Mice given 25-106 systemically showed modulated neurological behaviors in the Open Field Maze Test and the Tail Suspension Test, anxiolytic changes previously associated with Cdk5 knockout mice.
They found that 25-106 is a non-selective inhibitor of both Cdk5 and another cyclin-dependent kinase, Cdk2, but note that very low levels of Cdk2 are found in the brain. However, any off-target or toxic effects of systemic inhibition of Cdk2 by 25-106 remain unknown.
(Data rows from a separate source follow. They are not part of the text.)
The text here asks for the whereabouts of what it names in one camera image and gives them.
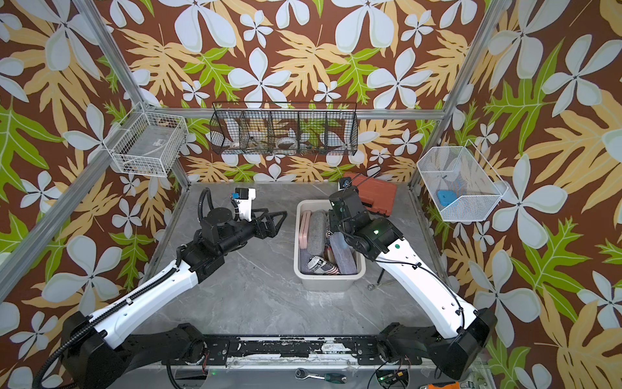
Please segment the pink glasses case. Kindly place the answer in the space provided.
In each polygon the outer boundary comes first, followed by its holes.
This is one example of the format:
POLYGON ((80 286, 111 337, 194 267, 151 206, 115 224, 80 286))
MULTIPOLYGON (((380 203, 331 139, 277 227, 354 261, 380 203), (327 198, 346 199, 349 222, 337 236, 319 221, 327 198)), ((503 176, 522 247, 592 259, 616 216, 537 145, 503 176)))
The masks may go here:
POLYGON ((308 247, 308 234, 309 234, 309 220, 312 215, 311 211, 304 211, 301 213, 301 220, 299 225, 299 248, 306 250, 308 247))

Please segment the purple fabric glasses case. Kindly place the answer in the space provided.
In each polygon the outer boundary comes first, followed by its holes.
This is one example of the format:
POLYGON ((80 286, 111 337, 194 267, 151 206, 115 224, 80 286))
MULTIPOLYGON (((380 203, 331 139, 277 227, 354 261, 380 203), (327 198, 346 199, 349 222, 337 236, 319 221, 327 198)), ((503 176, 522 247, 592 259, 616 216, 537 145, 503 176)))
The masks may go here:
POLYGON ((358 273, 355 256, 351 246, 346 243, 342 233, 333 233, 330 236, 330 248, 335 256, 335 262, 341 274, 353 276, 358 273))

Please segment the cream plastic storage box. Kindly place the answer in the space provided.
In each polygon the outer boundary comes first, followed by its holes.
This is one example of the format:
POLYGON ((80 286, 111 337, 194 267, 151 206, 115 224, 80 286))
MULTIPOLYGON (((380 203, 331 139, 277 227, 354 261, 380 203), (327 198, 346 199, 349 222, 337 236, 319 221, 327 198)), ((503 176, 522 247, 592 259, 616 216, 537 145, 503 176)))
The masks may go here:
MULTIPOLYGON (((298 234, 300 231, 300 224, 303 212, 328 212, 330 208, 331 205, 328 199, 311 199, 299 202, 296 208, 295 233, 298 234)), ((308 291, 343 293, 347 291, 356 281, 360 280, 366 272, 366 258, 362 254, 357 252, 354 252, 353 255, 356 261, 357 268, 357 274, 355 275, 320 276, 304 274, 301 270, 301 265, 303 264, 303 261, 301 260, 299 238, 295 237, 293 251, 293 270, 303 284, 303 287, 308 291)))

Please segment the flag newspaper glasses case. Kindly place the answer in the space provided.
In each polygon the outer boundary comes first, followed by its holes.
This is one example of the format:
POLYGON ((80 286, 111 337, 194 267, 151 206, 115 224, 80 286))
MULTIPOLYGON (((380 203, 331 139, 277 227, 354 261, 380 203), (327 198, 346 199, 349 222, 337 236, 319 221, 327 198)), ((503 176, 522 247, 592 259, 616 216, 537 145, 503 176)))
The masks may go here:
POLYGON ((326 261, 320 256, 313 256, 307 263, 307 269, 311 274, 320 276, 340 275, 340 270, 335 264, 326 261))

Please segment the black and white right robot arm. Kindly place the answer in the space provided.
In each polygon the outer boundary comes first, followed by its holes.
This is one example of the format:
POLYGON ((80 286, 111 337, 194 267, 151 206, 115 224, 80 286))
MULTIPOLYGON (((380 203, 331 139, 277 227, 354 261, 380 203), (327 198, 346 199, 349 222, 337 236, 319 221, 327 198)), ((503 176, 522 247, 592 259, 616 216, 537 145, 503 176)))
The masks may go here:
POLYGON ((390 324, 377 337, 385 361, 427 358, 441 374, 460 380, 487 345, 497 317, 455 293, 416 254, 387 218, 372 218, 354 187, 329 198, 330 227, 367 260, 378 264, 409 293, 431 320, 428 327, 390 324))

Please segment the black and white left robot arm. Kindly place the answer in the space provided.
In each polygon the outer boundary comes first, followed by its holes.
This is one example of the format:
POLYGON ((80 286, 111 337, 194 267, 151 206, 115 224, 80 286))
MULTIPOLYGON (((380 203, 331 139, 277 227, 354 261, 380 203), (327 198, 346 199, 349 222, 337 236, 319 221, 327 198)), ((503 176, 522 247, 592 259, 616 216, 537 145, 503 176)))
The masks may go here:
POLYGON ((234 219, 218 207, 199 212, 200 228, 193 239, 178 246, 176 258, 158 275, 115 303, 85 316, 70 317, 63 341, 34 374, 32 387, 41 388, 45 374, 60 361, 70 374, 70 388, 107 388, 123 374, 159 360, 198 360, 205 347, 203 334, 190 324, 151 335, 134 330, 160 308, 202 283, 225 262, 227 254, 253 238, 273 238, 287 212, 253 209, 248 219, 234 219))
About this news from neuropsychopharmacology research
Author: press office
Source: University of Alabama, Birmingham
Contact: Press Office – University of Alabama Birmingham
Picture: The image is in the public domain
Original research: Open access.
“Systemic administration of a brain-permeable Cdk5 inhibitor alters neurobehaviour” by Alan Umfress et al. Frontiers in psychopharmacology
Systemic administration of a brain-permeable Cdk5 inhibitor alters neurobehaviour
Cyclin-dependent kinase 5 (Cdk5) is a key regulator of neuronal signal transduction. Cdk5 activity is implicated in various neuropsychiatric and neurodegenerative diseases such as stress, anxiety, depression, addiction, Alzheimer’s disease and Parkinson’s disease.
While constitutive Cdk5 knockout is perinatally lethal, conditional knockout mice show resilience to stress induction, improved cognition, neuroprotection from stroke and head trauma, and improved neurodegeneration. Therefore, Cdk5 represents a primary target for the treatment of a spectrum of neurological and neuropsychiatric disorders.
While intracranial infusions or treatment of acutely dissected brain tissue with compounds that inhibit Cdk5 have allowed investigation of kinase function and confirmed conditional knockout findings, systemically deliverable Cdk5 inhibitors with strong brain penetration are extremely limited, and no Cdk5 inhibitor has been identified as a treatment approved neuropsychiatric or degenerative diseases until today.
Here, we screened aminopyrazole-based analogues as potential Cdk5 inhibitors and identified a novel analogue, 25–106, as a unique brain-penetrating anti-Cdk5 drug. We characterize the pharmacokinetic and dynamic responses of 25–106 in mice and functionally validate the effects of Cdk5 inhibition on open-field and tail behavior.
Overall, 25–106 represents a promising preclinical Cdk5 inhibitor that can be administered systemically and has significant potential as a neurological/neuropsychiatric therapeutic.